Letter-writing was in its way a substitute for opium. In his letters he could persuade others to believe what he did not altogether believe himself — that he had actually written the folios, the quartos, the octavos that he had planned. Letters also relieved him of those perpetually pullulating ideas which, like Surinam toads, as he said, were always giving birth to little toads that “grow quickly and draw off attention from the mother toad.” In letters thoughts need not be brought to a conclusion. Somebody was always interrupting, and then he could throw down his pen and indulge in what was, after all, better than writing — the “insemination” of ideas without the intermediary of any gross impediment by word of mouth into the receptive, the acquiescent, the entirely passive ear, say, of Mr. Green who arrived punctually at three. Later, if it were Thursday, in came politicians, economists, musicians, business men, fine ladies, children — it mattered not who they were so long as he could talk and they would listen.
Two pious American editors have collected the comments of this various company, and they are, of course, various. Yet it is the only way of getting at the truth — to have it broken into many splinters by many mirrors and so select. The truth about Coleridge the talker seems to have been that he rapt some listeners to the seventh heaven; bored others to extinction; and made one foolish girl giggle irrepressibly. In the same way his eyes were brown to some, grey to others, and again a very bright blue. But there is one point upon which all who listened are agreed; not one of them could remember a single word he said. All, however, with astonishing unanimity are agreed that it was “like”— the waves of the ocean, the flowing of a mighty river, the splendour of the Aurora Borealis, the radiance of the Milky Way. Almost all are equally agreed that waves, river, Borealis, and Milky Way lacked, as Lady Jerningham tersely put it, “behind.” From their accounts it is clear that he avoided contradiction; detested personality; cared nothing who you were; only needed some sound of breathing or rustle of skirts to stir his flocks of dreaming thoughts into motion and light the glitter and magic that lay sunk in the torpid flesh. Was it the mixture of body and mind in his talk that gave off some hypnotic fume that lulled the audience into drowsiness? He acted as he talked; now, if he felt the interest flag, pointing to a picture, or caressing a child, and then, as the time to make an exit approached, majestically possessed himself of a bedroom candlestick and, still discoursing, disappeared. Thus played upon by gesture and voice, brow and glittering eye, no one, as Crabb Robinson remarks, could take a note. It is then in his letters, where the body of the actor was suppressed, that we have the best record of the siren’s song. There we hear the voice that began talking at the age of two —“Nasty Doctor Young” are his first recorded words; and went on in barracks, on board ship, in pulpits, in stage coaches — it mattered not where he found himself or with whom, Keats it might be or the baker’s boy — on he went, on and on, talking about nightingales, dreams, the will, the volition, the reason, the understanding, monsters, and mermaids, until a little girl, overcome by the magic of the incantation, burst into tears when the voice ceased and left her alone in a silent world.

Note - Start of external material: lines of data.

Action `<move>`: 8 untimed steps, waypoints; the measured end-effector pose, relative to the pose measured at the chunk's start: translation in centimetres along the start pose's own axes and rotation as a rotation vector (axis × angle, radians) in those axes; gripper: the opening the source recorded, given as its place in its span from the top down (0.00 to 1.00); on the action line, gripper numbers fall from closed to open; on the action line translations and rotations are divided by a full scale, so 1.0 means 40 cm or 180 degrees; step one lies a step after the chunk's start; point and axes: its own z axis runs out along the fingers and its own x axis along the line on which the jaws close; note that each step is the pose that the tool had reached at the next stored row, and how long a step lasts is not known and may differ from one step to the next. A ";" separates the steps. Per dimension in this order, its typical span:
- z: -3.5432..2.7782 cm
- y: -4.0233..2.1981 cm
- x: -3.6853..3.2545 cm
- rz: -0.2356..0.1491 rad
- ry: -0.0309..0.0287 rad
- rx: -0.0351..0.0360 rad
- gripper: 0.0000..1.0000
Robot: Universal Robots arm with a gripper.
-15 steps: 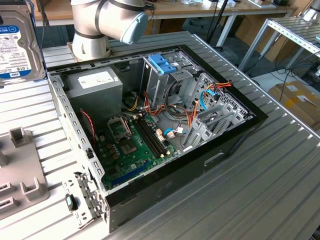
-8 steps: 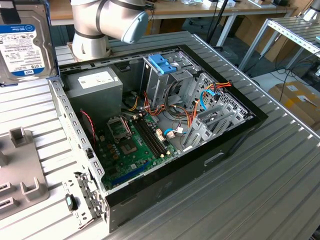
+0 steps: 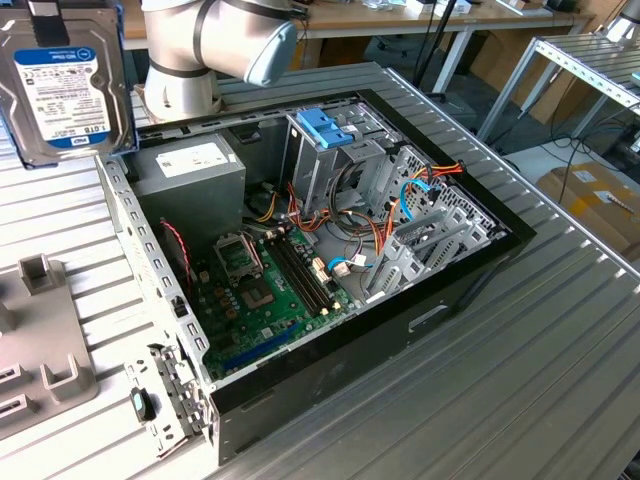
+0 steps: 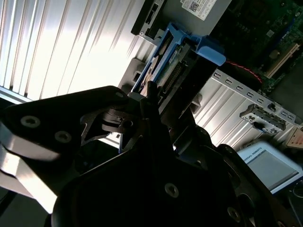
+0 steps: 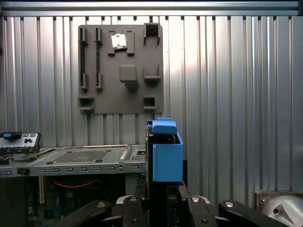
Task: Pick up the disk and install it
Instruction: 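Pick up the disk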
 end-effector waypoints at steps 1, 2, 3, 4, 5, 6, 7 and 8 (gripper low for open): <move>0.000 -0.006 0.000 0.0000 0.0000 0.0000 0.65; 0.000 -0.018 -0.001 0.0000 0.0000 0.0000 0.65; 0.000 -0.030 -0.001 0.0000 0.0000 0.0000 0.65; 0.000 -0.044 -0.002 0.0000 0.0000 0.0000 0.65; 0.000 -0.054 -0.002 0.0000 0.0000 0.0000 0.65; 0.000 -0.064 -0.002 0.0000 0.0000 0.0000 0.65; 0.000 -0.073 -0.003 0.0000 0.0000 0.0000 0.65; 0.000 -0.079 -0.003 0.0000 0.0000 0.0000 0.65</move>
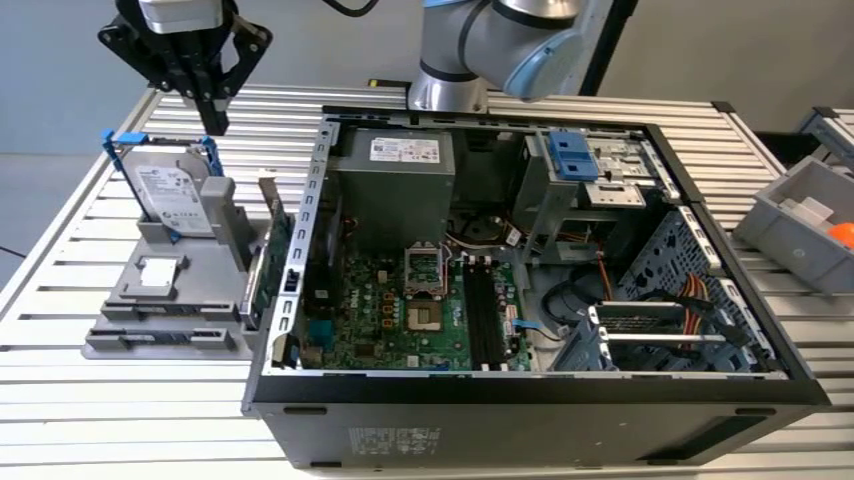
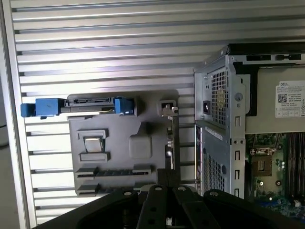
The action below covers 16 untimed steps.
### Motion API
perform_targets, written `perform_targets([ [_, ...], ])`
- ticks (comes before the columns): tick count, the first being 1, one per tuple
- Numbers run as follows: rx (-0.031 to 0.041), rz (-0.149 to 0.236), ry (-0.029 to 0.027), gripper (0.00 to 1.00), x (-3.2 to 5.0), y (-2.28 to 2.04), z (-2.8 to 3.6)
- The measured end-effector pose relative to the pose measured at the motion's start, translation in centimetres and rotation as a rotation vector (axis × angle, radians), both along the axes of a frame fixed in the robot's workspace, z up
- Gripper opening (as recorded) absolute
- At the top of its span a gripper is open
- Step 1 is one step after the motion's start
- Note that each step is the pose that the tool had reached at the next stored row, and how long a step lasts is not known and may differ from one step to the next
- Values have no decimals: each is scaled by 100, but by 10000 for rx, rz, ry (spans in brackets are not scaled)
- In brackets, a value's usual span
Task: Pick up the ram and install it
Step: 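Reach for the ram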
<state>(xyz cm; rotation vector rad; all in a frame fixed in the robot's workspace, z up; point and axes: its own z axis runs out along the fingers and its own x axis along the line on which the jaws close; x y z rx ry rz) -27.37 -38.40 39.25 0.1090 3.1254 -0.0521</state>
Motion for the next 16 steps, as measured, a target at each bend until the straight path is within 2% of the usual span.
perform_targets([
  [16,0,0,48,0,-195,0,-2],
])
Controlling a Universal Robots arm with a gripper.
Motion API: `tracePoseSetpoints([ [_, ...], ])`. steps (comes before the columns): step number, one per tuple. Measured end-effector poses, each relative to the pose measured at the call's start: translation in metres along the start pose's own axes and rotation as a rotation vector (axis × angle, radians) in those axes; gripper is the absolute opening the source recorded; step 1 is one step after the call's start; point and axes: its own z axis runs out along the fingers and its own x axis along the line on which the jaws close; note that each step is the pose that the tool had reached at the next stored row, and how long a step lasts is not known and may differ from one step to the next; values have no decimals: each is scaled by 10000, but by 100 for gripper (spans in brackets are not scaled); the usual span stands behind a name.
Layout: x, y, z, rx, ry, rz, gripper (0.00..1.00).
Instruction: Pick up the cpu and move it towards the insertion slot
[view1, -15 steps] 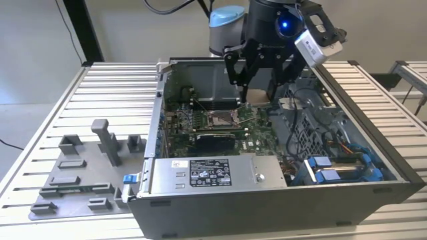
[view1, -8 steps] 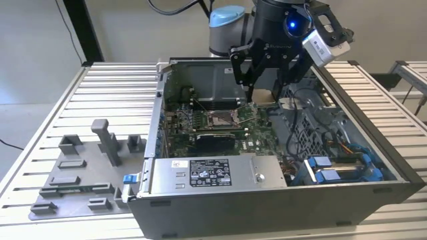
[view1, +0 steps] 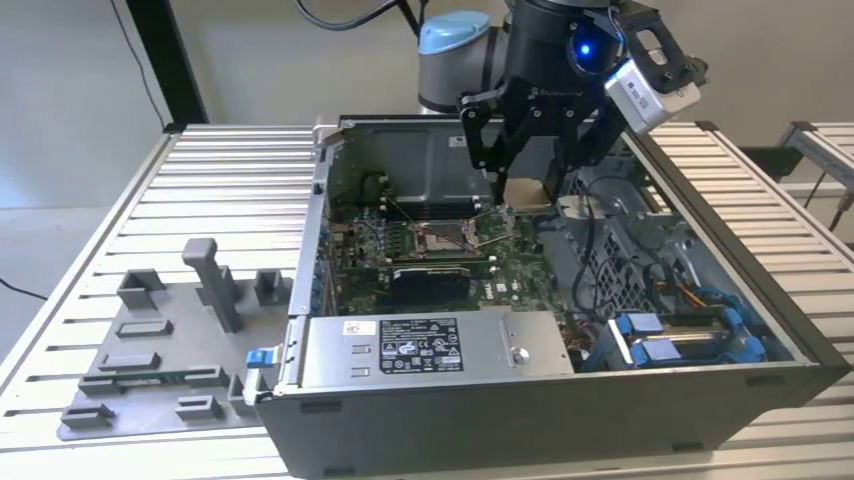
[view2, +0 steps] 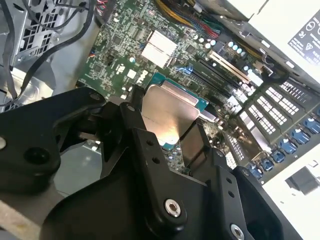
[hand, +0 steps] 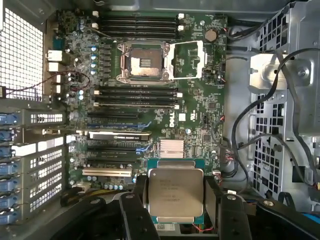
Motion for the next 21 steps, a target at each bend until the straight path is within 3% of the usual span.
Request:
tracePoseSetpoints([
  [3, 0, 16, 0, 0, 0, -1, 0],
  [7, 6, 116, 4, 0, 0, 0, 0],
  [21, 40, 731, 40, 0, 0, -1, 0],
])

We too, when the voice stops only half an hour before he passed that July day in 1834 into silence, feel bereft. Is it for hours or for years that this heavily built man standing in a gate has been pouring forth this passionate soliloquy, while his “large soft eyes with a peculiar expression of haze or dreaminess mixed in their light” have been fixed upon a far-away vision that filled a very few pages with poems in which every word is exact and every image as clear as crystal?